Sônia pertence à mesma linhagem silenciosa das mulheres do Evangelho que não discursam, mas permanecem. Ela se aproxima de Maria Madalena, da mulher pecadora que unge os pés de Cristo, da adúltera colocada no centro da praça: todas carregam no corpo a marca do escândalo e, no coração, uma fidelidade que desarma. Não são elas que pedem absolvição, são diante delas que a verdade acontece. Como no Evangelho, o homem seguro de sua própria justiça não encontra redenção; é o que se inclina, o que cai de joelhos, o que aceita ser visto em sua miséria, que começa a ser curado. Dostoiévski apenas desloca a cena do templo para o quarto pobre, da liturgia para o silêncio, mas conserva intacto o escândalo cristão: a graça não brota da pureza exibida, mas do amor que permanece quando tudo o mais já caiu.
O que separa Agostinho e Pascal de Bukowski ou dos russos não é a consciência do vício, mas o horizonte que se abre depois dela. Para os primeiros, a miséria é um chamado; para os segundos, muitas vezes, é apenas um fato. Ainda assim, todos convergem num ponto silencioso: a negação da própria fragilidade produz monstros; o reconhecimento dela produz homens.
Talvez por isso a tradição cristã nunca tenha temido o pecado confessado, mas sempre tenha desconfiado da virtude proclamada. O santo e o pecador lúcido se aproximam mais do que o moralista orgulhoso e o justo imaginário. A experiência da queda, quando atravessada pela verdade, pode tornar-se lugar de encontro com Deus, com o outro, consigo mesmo.

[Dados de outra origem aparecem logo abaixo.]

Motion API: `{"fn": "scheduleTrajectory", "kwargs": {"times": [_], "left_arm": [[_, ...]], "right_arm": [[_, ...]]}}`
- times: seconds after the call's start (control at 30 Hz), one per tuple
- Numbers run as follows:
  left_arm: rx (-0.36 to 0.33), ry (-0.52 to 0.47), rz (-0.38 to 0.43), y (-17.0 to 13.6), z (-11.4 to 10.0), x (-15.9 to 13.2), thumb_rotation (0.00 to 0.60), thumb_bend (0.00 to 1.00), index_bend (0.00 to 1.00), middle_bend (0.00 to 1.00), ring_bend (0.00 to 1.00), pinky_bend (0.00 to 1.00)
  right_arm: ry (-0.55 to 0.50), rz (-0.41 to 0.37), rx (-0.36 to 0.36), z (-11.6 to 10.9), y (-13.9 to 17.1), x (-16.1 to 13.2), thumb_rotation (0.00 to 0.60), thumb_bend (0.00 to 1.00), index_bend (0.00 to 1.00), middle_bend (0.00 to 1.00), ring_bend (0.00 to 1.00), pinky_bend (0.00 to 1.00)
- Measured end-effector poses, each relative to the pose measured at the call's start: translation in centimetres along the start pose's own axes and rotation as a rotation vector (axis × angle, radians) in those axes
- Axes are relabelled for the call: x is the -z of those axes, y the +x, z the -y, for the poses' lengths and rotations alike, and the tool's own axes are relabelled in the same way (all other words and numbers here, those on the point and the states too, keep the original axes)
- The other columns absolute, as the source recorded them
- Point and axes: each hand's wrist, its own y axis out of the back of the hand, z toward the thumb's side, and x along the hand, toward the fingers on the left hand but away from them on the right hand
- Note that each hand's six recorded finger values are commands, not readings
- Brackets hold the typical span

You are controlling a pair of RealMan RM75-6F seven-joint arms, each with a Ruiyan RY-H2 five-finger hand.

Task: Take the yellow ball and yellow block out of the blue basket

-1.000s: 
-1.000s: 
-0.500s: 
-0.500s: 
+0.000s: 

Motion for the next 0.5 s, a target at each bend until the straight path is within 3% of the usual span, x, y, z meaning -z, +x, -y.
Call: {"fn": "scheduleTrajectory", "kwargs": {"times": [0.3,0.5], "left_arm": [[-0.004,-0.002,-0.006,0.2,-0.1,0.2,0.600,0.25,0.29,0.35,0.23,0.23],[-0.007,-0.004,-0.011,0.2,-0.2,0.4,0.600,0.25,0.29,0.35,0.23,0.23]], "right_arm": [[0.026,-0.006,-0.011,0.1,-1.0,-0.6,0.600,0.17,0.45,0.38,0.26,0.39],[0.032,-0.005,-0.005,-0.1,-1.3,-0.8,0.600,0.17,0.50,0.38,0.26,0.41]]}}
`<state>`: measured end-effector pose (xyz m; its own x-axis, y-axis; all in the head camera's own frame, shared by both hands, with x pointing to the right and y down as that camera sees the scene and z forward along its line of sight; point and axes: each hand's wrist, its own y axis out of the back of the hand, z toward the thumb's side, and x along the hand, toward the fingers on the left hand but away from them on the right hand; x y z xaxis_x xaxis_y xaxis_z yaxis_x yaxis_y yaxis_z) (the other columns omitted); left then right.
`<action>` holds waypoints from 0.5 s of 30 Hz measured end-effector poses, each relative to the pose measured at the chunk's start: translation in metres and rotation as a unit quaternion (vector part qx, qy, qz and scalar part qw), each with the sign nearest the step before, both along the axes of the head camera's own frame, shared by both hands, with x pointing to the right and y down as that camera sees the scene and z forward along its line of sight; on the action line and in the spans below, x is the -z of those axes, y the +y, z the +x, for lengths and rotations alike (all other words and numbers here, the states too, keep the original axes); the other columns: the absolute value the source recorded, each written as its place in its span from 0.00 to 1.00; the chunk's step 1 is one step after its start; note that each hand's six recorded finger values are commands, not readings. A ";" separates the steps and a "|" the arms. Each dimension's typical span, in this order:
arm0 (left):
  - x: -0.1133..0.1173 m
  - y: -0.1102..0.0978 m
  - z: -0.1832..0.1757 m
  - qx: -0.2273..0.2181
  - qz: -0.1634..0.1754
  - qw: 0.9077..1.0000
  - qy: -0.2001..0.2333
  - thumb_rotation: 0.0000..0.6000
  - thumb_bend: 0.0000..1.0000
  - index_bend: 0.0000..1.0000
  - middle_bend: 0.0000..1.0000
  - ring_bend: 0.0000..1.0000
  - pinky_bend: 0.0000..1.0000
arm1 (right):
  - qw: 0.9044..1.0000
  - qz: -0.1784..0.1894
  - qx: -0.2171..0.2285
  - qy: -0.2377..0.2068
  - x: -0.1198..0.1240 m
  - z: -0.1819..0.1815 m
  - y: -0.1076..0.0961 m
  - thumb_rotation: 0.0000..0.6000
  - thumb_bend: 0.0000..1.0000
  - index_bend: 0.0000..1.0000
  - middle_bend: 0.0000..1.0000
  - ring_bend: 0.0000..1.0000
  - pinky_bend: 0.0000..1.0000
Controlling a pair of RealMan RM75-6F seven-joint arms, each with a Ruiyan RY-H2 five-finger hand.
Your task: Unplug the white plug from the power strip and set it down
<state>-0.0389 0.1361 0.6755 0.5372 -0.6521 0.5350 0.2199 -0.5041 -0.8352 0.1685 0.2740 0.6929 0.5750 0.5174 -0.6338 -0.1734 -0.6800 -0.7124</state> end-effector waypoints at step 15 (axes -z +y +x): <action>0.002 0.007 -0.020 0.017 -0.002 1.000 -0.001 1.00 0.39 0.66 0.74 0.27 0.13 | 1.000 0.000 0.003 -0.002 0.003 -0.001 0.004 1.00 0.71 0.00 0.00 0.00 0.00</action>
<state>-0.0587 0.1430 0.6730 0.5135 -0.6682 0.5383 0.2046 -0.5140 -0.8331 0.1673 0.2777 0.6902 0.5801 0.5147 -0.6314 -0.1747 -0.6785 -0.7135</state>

E assim, entre a noite mística de Agostinho, o abismo racional de Pascal e a carne exposta da literatura moderna, permanece uma intuição comum: é na ferida assumida que o homem se revela. O que ele fará com essa revelação, se oração, silêncio ou desespero, já pertence ao mistério de cada alma.
No fim, a filosofia, a teologia católica e muitos nomes da literatura mais profundamente humana, chegam à mesma conclusão: é a consciência da própria miséria que abre espaço para a verdade, para a humildade e para a humanidade. O vício não é virtude, mas a consciência dele pode ser o início da sabedoria.
No fim, tudo converge para a mesma ferida: o homem que se descobre incapaz de governar plenamente a própria vontade. Agostinho chorou essa descoberta como quem, exausto, finalmente deixa de fugir de si e chama esse cansaço de oração: "Estavas comigo e não eu contigo!" Pascal a pensou como miséria luminosa, ponto exato onde a razão falha e a graça se torna necessária; Bukowski a escancarou em carne viva, sem céu, sem consolo, mas com uma honestidade que recusa a mentira da virtude fácil. Entre o coração inquieto, o abismo racional e o vício confessado sem redenção, há uma mesma verdade silenciosa: o homem só se humaniza quando abandona a ilusão de pureza. A queda reconhecida aproxima mais de Deus, ou da verdade, quando Deus não é nomeado, do que qualquer moral exibida. O vício não salva, mas desmascara; o fracasso não santifica, mas humilha; e é nessa humilhação, quando já não resta performance nem orgulho, que algo enfim pode começar a ser verdadeiro.
Talvez seja por isso que a figura do “bonzinho”, tão exaltada em certos discursos contemporâneos, cause inquietação ao olhar atento à natureza humana. Aquele que se crê bom demais, limpo demais, correto demais, frequentemente se torna incapaz de compaixão real porque não vê o homem real, mas apenas as máscaras que todos deveriam ostentar. E alguém que acredita sinceramente na própria bondade é, não raro, uma pessoa hipócrita: porque já não se reconhece capaz de cair. Qualquer pessoa que se ache verdadeiramente boa, e limpa é, além de mentirosa, na verdade, um grande idiota e, certamente, uma pessoa perigosa.